Are API router DPAs enforceable for HIPAA or SOC 2 workloads? Not on their own. A router can only bind itself — it cannot enforce data retention policies on the upstream providers that actually process your tokens. For regulated workloads, you need a direct agreement with the entity whose hardware handles your data.
What is shadow traffic in the context of LLM APIs? Shadow traffic is the practice of duplicating a percentage of live API requests for an orthogonal use case, typically for new feature testing & QA, abuse detection, or model evaluation. Shadow traffic is typically non-malicious, but leaves no trace in application logs. Accordingly, it is a primary reason why zero-retention guarantees from API router services are structurally unenforceable.
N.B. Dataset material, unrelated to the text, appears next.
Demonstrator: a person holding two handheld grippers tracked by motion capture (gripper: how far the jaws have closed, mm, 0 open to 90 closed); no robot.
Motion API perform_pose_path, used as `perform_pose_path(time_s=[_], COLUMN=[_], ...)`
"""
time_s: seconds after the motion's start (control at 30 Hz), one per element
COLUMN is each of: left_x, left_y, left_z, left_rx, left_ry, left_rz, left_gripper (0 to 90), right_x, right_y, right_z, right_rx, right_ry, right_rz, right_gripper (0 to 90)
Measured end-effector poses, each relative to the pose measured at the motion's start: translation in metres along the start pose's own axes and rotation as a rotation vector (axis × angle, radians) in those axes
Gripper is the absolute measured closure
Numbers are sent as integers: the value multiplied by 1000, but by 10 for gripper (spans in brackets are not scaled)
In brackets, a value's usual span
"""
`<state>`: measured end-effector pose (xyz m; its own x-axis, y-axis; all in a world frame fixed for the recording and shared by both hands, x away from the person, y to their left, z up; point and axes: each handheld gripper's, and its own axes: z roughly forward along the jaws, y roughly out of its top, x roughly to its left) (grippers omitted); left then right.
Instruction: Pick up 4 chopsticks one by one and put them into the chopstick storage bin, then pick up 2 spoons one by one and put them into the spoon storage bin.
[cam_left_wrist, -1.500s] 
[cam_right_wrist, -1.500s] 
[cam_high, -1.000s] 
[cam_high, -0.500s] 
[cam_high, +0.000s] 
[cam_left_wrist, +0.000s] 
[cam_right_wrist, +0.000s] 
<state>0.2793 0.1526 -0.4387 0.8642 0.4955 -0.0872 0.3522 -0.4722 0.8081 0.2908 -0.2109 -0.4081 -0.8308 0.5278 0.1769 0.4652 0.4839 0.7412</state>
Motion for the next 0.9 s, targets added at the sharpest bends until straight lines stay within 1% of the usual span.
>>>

How do I verify that an LLM API provider actually secures its own compute? Check their status page for GPU region and infrastructure incident history, run whois on their endpoint IP to confirm the ASN resolves to their company (not a generic cloud block), and review their DPA for sub-processor language. Documentation saying "access 200+ models from leading providers" is a router tell; "our GPU clusters" or "our inference stack" points to a direct provider.